WORK TO COMPLETE => The reply must contain exactly the lines below from the one with "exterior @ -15" down to the one with "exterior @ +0", both included, and nothing more; please omit the pictures.

DATA EXTRACT =>
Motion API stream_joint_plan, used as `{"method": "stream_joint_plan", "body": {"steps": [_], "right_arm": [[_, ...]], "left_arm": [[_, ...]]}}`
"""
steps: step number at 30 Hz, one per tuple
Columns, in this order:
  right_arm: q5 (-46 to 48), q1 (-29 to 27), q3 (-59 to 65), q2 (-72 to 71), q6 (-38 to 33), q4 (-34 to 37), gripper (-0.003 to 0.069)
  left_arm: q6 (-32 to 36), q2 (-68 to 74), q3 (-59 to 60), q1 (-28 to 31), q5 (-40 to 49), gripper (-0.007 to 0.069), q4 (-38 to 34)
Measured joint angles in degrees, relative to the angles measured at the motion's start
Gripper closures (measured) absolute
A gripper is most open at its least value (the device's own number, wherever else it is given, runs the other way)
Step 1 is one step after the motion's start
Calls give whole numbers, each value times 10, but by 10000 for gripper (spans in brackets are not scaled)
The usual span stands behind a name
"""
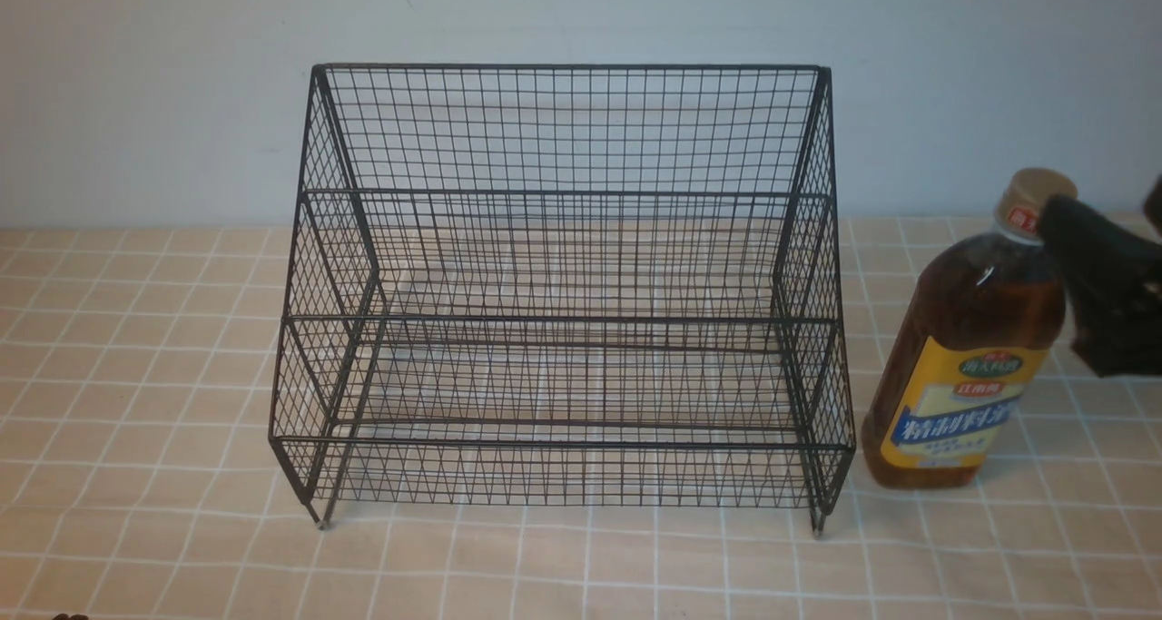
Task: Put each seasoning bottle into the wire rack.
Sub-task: Use the right arm to grab the condiment bottle closest to it, then use the right arm to put the condiment bottle back on the shelf
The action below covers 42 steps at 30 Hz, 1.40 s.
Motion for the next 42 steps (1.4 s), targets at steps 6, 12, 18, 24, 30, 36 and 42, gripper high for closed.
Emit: {"method": "stream_joint_plan", "body": {"steps": [6, 12, 18, 24, 30, 36, 42], "right_arm": [[-42, 0, -17, 78, 1, -1, 145], [-58, 0, -46, 160, -3, 0, 269], [13, 0, -68, 124, -18, -16, 334], [157, 0, -130, 44, 2, -44, 335], [232, 0, -246, -17, 41, -50, 335], [270, 38, -328, -24, 76, -68, 335], [276, 141, -394, 8, 90, -64, 335]], "left_arm": [[0, 0, 0, 0, 0, 631, 0], [0, 0, 0, 0, 0, 631, 0], [0, 0, 0, 0, 0, 631, 0], [0, 0, 0, 0, 0, 631, 0], [0, 0, 0, 0, 0, 631, 0], [0, 0, 0, 0, 0, 631, 0], [0, 0, 0, 0, 0, 631, 0]]}}
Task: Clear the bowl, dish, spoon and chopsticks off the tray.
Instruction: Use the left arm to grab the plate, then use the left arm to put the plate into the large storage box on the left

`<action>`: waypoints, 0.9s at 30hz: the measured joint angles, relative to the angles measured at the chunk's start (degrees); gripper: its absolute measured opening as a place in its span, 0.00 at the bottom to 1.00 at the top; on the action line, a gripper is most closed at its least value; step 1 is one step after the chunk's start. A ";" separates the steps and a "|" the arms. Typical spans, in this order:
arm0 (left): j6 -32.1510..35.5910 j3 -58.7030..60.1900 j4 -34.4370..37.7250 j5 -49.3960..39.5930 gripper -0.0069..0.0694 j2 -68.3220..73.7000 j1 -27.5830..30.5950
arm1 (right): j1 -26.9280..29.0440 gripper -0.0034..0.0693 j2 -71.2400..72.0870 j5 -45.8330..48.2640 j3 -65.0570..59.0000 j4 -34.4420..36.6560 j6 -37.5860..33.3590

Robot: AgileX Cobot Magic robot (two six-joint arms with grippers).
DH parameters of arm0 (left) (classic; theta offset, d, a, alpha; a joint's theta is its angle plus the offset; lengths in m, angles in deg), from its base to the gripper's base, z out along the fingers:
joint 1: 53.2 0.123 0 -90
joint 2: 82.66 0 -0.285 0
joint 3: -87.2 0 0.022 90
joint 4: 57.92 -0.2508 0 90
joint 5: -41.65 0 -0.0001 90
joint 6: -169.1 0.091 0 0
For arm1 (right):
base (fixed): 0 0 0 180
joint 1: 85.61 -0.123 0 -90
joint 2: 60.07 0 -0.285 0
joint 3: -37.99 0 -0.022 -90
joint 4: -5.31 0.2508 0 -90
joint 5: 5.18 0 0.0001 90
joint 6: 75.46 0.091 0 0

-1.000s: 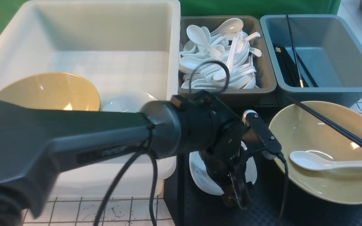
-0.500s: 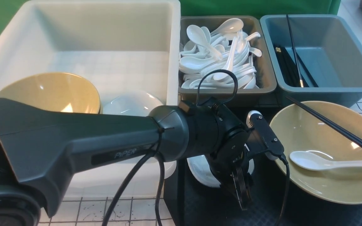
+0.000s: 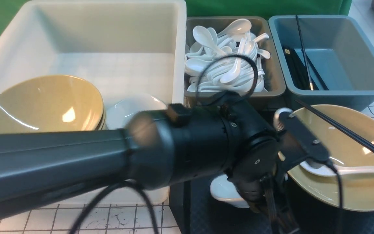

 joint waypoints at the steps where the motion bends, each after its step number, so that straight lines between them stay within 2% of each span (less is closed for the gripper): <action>1: -0.29 0.00 0.24 -0.14 0.11 -0.76 -0.05 | 0.00 0.26 0.00 0.00 0.00 0.00 0.00; 9: -1.06 0.10 0.80 -1.02 0.11 -5.25 -0.84 | 0.00 0.26 0.00 0.00 0.00 0.00 0.00; 12: -1.00 0.10 0.86 -1.30 0.11 -10.22 -3.30 | 0.00 0.26 0.00 -0.13 0.00 0.00 0.00; 17: -0.80 0.10 -4.22 -1.95 0.11 -18.02 -4.20 | 0.00 0.26 0.00 -2.34 0.00 0.14 1.36; 20: -1.08 0.10 -8.95 -3.64 0.11 -21.49 -0.12 | 0.00 0.26 -0.36 -5.51 0.00 1.30 1.60; 22: 0.74 0.10 -10.63 -5.57 0.11 -22.83 5.06 | 0.00 0.27 -1.38 -6.69 0.00 2.85 1.54; 24: 5.89 0.10 -10.56 -7.75 0.11 -23.05 11.72 | 0.00 0.27 -3.04 -6.92 0.00 5.19 1.22; 27: 16.00 1.00 -7.40 -8.64 0.11 -22.42 18.34 | 0.00 0.27 -5.94 -6.92 0.00 7.95 -0.02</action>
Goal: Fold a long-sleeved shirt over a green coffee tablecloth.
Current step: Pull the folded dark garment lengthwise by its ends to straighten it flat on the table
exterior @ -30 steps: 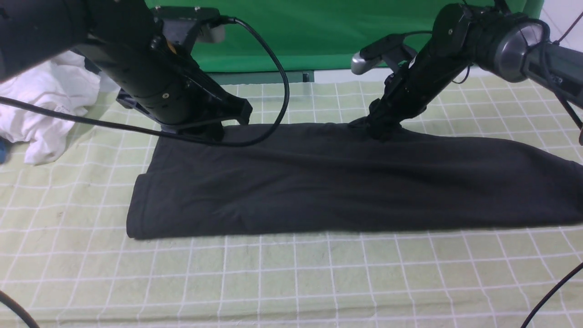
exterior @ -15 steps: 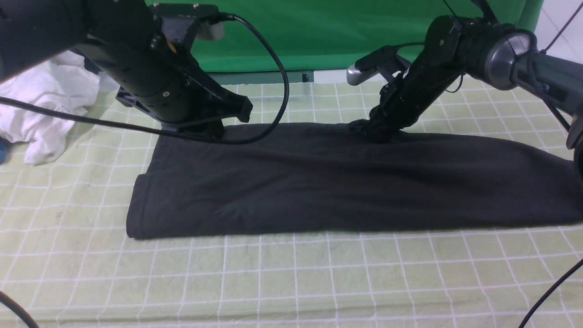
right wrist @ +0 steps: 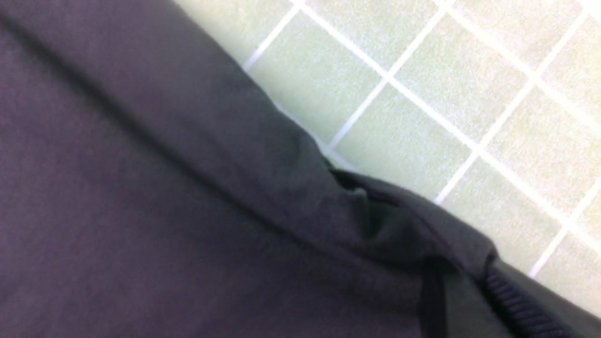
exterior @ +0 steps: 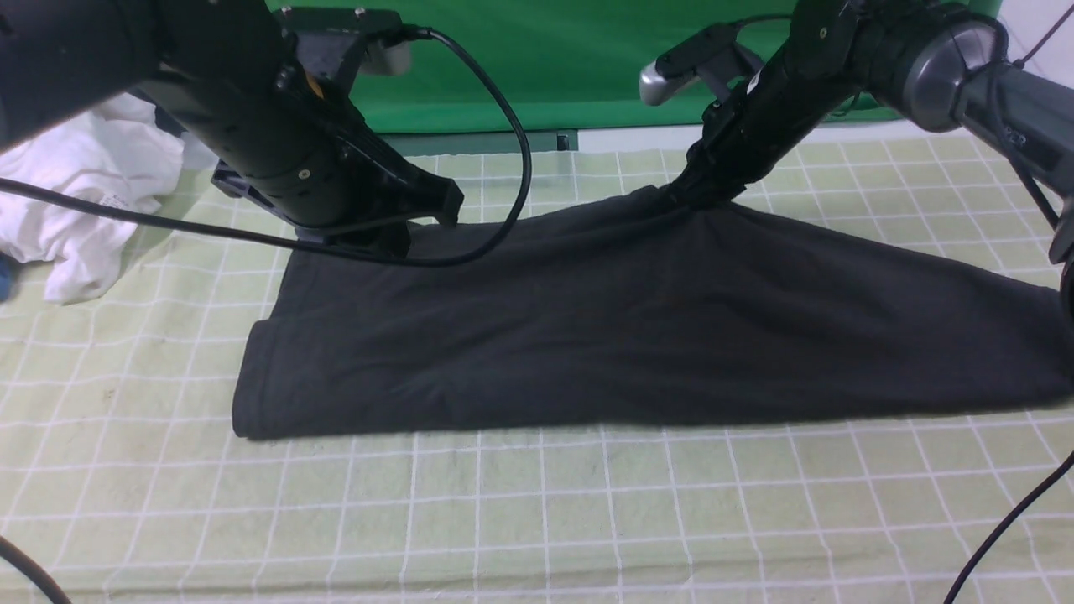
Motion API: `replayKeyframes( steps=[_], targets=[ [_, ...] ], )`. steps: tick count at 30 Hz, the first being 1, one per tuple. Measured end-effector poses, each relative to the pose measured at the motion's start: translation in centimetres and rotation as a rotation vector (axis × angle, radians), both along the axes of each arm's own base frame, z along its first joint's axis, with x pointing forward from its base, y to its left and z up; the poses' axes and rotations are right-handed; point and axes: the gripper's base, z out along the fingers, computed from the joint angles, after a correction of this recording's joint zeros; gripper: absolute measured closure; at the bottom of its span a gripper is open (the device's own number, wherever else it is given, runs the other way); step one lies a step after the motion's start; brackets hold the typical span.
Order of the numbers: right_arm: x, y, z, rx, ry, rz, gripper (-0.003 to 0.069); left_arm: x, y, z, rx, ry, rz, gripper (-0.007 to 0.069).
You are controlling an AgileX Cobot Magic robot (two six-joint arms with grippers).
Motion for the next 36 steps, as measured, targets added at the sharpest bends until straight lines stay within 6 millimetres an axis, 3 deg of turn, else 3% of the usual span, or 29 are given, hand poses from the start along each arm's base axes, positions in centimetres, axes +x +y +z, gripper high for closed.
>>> replayKeyframes(
  steps=[5,8,11,12,13,14,15,18,19,20,23,25,27,28,29,30,33,36],
  targets=[
    [0.6,-0.6,-0.3,-0.066,-0.055,-0.023,0.0312,0.0,0.0,0.0,-0.001,0.0,0.002,0.0613],
    [0.3,-1.5,0.9,-0.136,-0.054,-0.083,0.0283,0.0,0.0,0.0,-0.001,0.0,0.002,0.0613],
    [-0.4,-2.6,3.1,-0.202,-0.054,-0.156,0.0333,0.0,0.0,0.0,-0.001,0.0,0.002,0.0613],
    [-1.2,-3.5,5.1,-0.223,-0.044,-0.195,0.0443,0.0,0.0,0.0,-0.001,0.001,0.002,0.0613],
    [-1.3,-3.7,5.4,-0.226,-0.037,-0.199,0.0461,0.0,0.0,0.0,-0.001,0.001,0.002,0.0613],
    [-2.4,-4.7,8.4,-0.197,-0.036,-0.217,0.058,0.0,0.0,0.0,-0.001,0.001,0.002,0.0613],
    [-3.0,-5.4,9.7,-0.176,-0.024,-0.229,0.062,0.0,0.0,0.0,0.0,0.005,0.002,0.0613],
    [-4.1,-6.9,12.0,-0.158,-0.009,-0.257,0.0648,-0.1,0.0,-0.1,0.002,0.012,0.001,0.0613],
    [-4.8,-8.8,13.3,-0.148,0.006,-0.3,0.0659,-0.4,0.1,-0.2,0.003,0.015,0.0,0.0613],
    [-4.9,-9.3,13.3,-0.148,0.009,-0.312,0.0659,-0.4,0.1,-0.2,0.005,0.017,0.0,0.0613],
    [-6.7,-13.9,14.3,-0.138,0.05,-0.429,0.0664,-1.4,0.6,-1.6,0.02,0.026,0.008,0.0613],
    [-7.7,-15.6,13.9,-0.138,0.089,-0.467,0.0664,-2.0,1.0,-2.7,0.039,0.037,0.03,0.0613],
    [-10.0,-19.0,13.3,-0.13,0.159,-0.551,0.0664,-2.7,1.8,-4.4,0.069,0.065,0.071,0.0613],
    [-10.1,-19.0,13.0,-0.133,0.17,-0.551,0.0664,-2.8,1.8,-4.5,0.071,0.068,0.074,0.0613],
    [-11.4,-20.7,12.3,-0.133,0.216,-0.598,0.0662,-3.1,2.6,-5.4,0.077,0.09,0.109,0.0613],
    [-11.5,-20.9,12.2,-0.133,0.222,-0.603,0.0662,-3.1,2.6,-5.4,0.077,0.09,0.109,0.0613],
    [-13.3,-23.6,9.7,-0.136,0.321,-0.683,0.0596,-2.9,4.7,-6.1,0.052,0.116,0.197,0.0613],
    [-13.7,-24.3,7.8,-0.13,0.37,-0.701,0.0488,-2.6,5.8,-6.1,0.031,0.114,0.235,0.0613]
  ],
)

TASK SOLUTION =>
exterior @ -15 steps: 
right wrist @ +0 steps: 
exterior @ +0 steps: 

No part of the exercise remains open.